▶ [Your task] Determine how many lines in the entries below contain "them", and output that number alone.

___ Extracted data

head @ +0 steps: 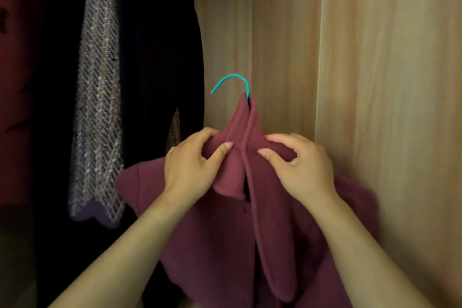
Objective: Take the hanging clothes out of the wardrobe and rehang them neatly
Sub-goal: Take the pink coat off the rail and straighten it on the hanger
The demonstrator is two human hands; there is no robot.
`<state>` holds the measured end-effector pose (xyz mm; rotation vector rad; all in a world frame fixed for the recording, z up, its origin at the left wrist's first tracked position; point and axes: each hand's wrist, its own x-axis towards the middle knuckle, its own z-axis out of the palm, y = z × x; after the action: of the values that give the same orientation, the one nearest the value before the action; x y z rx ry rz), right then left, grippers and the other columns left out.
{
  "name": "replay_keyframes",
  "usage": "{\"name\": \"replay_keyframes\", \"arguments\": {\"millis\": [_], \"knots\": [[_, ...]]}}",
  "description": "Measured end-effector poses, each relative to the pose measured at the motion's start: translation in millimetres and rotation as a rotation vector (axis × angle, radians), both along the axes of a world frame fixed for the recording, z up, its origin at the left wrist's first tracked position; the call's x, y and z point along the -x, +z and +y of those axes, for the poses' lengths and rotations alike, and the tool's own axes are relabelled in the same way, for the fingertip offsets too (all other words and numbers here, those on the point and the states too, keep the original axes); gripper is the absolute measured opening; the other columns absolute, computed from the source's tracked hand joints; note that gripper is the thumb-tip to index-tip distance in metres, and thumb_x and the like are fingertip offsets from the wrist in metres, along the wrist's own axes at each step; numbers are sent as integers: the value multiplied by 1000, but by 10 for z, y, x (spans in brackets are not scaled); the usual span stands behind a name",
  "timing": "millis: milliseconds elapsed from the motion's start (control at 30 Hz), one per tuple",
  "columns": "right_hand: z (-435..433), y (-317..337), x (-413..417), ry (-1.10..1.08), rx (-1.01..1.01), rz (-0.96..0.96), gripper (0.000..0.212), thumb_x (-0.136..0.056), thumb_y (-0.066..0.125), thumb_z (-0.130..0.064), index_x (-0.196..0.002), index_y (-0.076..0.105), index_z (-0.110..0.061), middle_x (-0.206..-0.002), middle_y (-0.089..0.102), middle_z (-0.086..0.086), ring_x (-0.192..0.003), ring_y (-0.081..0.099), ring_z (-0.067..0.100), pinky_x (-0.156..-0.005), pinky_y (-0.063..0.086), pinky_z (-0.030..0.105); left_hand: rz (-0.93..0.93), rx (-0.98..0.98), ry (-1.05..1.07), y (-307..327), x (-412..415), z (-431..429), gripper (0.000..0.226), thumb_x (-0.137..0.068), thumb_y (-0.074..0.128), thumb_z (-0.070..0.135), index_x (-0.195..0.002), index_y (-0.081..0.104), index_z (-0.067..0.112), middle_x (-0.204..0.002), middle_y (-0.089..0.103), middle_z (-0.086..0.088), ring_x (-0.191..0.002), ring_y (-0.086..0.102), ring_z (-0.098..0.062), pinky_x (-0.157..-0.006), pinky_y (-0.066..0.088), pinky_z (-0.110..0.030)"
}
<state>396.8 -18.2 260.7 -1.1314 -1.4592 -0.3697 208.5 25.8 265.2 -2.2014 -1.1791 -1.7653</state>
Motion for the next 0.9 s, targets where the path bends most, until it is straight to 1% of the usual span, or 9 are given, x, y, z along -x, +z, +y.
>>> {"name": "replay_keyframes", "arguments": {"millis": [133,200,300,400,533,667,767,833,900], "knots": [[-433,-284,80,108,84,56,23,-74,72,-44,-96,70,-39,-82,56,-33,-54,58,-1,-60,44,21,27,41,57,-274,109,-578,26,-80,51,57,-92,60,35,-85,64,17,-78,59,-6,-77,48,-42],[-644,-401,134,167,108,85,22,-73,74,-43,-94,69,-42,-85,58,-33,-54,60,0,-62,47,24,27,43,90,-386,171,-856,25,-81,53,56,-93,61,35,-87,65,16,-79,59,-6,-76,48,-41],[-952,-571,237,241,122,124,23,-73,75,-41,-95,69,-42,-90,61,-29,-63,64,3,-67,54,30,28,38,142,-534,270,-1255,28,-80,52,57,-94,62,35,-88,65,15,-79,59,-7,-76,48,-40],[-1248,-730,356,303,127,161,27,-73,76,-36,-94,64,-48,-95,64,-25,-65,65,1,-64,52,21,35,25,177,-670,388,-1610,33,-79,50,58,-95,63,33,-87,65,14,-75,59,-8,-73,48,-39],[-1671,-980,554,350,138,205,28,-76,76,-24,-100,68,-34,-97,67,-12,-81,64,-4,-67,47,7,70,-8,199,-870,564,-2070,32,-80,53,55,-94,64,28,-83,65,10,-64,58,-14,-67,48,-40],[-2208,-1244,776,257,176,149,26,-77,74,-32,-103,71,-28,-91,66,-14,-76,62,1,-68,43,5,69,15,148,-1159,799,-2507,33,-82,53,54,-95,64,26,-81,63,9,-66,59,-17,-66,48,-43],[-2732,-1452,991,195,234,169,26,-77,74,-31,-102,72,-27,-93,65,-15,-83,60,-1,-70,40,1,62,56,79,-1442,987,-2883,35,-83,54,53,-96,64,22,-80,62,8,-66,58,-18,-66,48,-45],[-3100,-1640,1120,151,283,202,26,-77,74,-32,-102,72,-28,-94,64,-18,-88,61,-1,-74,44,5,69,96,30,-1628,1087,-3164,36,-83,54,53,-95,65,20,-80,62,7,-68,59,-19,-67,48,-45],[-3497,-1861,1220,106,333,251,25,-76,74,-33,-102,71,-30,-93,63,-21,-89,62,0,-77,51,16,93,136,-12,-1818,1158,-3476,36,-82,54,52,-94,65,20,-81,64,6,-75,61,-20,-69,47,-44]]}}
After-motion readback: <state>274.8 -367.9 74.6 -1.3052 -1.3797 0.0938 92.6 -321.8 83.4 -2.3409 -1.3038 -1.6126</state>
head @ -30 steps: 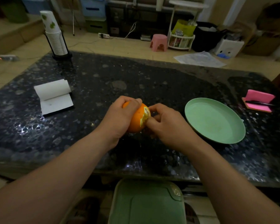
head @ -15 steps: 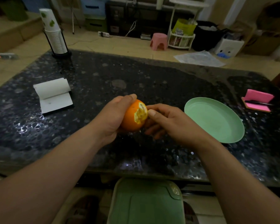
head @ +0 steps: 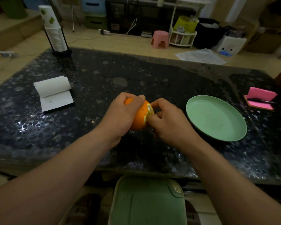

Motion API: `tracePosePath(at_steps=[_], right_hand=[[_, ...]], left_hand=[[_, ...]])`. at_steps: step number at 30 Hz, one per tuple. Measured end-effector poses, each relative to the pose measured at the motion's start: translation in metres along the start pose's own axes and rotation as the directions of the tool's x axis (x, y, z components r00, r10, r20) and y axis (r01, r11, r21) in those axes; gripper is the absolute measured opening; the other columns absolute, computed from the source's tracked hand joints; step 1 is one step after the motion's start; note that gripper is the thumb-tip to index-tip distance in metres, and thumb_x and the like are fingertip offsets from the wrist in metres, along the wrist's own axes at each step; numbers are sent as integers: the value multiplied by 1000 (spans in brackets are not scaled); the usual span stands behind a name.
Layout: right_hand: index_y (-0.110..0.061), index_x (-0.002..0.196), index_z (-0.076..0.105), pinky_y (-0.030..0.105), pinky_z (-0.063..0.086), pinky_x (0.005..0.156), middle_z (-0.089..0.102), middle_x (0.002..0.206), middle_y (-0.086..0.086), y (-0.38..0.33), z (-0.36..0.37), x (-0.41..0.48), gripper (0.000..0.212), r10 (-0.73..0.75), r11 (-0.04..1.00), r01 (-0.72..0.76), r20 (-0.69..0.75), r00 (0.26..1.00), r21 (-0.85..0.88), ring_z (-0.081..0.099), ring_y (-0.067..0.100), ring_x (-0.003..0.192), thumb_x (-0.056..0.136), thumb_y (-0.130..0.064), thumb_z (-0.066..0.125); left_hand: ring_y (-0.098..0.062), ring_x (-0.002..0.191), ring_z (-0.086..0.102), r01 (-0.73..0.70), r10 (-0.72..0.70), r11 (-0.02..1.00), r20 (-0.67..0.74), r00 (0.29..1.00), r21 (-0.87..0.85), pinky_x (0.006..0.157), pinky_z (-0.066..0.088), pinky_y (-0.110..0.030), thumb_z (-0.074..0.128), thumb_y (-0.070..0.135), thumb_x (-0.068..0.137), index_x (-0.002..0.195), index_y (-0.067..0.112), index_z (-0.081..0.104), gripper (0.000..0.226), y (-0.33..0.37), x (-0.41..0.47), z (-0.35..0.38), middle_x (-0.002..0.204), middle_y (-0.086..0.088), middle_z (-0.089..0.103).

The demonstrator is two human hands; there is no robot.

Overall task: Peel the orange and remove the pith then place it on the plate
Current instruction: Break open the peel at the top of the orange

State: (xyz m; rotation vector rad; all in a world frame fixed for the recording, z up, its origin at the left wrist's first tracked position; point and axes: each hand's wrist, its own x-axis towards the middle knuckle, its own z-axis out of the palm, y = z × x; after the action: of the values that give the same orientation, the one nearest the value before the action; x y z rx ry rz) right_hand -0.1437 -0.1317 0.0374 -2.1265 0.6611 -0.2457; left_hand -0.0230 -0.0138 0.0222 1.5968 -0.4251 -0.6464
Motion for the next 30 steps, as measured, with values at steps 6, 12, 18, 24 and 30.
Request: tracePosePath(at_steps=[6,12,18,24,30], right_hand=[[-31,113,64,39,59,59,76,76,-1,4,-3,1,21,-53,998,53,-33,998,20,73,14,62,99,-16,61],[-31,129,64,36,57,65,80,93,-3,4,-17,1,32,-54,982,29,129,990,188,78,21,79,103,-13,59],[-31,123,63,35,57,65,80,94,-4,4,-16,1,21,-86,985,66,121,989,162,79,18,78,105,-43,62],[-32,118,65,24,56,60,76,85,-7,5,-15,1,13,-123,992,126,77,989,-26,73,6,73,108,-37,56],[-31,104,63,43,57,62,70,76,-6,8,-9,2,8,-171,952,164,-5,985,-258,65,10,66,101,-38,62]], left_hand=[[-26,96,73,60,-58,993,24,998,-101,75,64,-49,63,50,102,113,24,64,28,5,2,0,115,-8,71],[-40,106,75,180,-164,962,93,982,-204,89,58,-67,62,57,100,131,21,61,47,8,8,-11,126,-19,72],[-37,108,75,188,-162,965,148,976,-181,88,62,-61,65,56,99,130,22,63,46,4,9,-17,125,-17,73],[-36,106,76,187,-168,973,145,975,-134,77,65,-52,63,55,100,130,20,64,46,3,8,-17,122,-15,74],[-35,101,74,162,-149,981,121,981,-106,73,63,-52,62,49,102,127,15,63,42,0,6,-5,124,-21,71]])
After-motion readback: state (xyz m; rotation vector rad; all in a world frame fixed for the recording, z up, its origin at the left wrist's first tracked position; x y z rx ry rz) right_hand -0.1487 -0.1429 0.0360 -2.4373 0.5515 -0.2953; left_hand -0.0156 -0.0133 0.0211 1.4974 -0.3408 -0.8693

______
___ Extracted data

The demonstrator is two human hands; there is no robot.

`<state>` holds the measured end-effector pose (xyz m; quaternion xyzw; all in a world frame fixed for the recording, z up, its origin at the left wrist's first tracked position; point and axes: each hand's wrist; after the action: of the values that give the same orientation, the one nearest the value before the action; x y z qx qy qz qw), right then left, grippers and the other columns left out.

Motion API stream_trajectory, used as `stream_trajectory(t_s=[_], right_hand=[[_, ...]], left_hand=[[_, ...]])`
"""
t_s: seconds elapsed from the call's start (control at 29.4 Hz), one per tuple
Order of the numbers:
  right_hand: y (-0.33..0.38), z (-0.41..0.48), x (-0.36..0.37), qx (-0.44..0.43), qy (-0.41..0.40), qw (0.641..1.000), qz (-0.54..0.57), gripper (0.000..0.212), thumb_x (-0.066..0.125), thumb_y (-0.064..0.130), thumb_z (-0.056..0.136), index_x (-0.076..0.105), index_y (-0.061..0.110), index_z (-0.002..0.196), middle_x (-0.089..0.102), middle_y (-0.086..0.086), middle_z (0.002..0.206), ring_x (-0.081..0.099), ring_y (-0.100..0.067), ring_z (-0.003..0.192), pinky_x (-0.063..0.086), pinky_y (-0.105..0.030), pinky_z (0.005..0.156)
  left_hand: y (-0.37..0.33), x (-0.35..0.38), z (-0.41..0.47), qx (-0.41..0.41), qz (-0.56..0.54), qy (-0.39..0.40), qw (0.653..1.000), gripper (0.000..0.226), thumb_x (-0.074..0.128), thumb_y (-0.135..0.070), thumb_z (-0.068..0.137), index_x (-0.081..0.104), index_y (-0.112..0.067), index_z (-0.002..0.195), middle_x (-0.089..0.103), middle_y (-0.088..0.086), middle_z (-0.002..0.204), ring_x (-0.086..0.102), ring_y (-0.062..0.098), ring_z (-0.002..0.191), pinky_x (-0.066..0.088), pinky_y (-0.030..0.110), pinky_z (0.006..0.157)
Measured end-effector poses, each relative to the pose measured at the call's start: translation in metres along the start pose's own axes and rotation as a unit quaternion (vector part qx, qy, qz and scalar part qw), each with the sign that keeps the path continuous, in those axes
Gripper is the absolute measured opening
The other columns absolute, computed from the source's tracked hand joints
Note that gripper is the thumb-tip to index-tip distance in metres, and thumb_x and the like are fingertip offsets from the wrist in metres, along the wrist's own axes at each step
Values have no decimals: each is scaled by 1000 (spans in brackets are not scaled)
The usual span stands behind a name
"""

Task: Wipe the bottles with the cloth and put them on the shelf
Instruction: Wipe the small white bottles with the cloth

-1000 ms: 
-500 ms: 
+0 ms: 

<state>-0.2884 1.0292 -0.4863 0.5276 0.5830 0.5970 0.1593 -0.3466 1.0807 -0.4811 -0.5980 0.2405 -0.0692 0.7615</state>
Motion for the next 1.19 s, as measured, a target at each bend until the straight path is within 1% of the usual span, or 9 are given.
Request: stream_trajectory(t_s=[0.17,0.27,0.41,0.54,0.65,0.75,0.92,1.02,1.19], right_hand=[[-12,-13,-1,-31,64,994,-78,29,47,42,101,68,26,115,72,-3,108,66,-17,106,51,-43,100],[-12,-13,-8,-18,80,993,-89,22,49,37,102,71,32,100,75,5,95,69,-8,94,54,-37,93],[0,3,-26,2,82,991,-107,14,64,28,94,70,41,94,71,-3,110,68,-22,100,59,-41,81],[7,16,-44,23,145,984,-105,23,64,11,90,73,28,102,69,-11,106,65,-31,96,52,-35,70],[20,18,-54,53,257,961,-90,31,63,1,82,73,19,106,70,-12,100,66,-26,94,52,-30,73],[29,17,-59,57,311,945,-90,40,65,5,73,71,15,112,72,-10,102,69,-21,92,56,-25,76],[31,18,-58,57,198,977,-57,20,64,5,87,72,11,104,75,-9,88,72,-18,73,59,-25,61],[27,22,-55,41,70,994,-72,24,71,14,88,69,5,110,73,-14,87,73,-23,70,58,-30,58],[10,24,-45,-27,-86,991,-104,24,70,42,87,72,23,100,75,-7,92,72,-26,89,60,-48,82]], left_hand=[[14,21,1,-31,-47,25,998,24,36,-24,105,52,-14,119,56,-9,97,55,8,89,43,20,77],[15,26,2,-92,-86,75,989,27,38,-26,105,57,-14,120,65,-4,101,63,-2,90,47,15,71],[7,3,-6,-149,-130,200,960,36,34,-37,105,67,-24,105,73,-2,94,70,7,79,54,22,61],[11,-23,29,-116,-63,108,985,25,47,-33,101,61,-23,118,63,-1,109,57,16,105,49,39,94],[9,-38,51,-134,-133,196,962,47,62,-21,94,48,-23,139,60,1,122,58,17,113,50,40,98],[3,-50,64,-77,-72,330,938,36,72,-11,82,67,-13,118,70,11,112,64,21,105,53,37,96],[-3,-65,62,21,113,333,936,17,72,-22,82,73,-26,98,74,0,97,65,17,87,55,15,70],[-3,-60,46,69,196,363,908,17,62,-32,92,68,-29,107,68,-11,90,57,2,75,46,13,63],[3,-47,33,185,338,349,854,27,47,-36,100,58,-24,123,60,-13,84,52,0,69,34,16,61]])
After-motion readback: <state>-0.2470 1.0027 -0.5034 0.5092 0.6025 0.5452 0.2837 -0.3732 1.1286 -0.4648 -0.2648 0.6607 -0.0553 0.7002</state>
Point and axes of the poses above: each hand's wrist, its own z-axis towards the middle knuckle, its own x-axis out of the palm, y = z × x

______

▶ [Solution] 2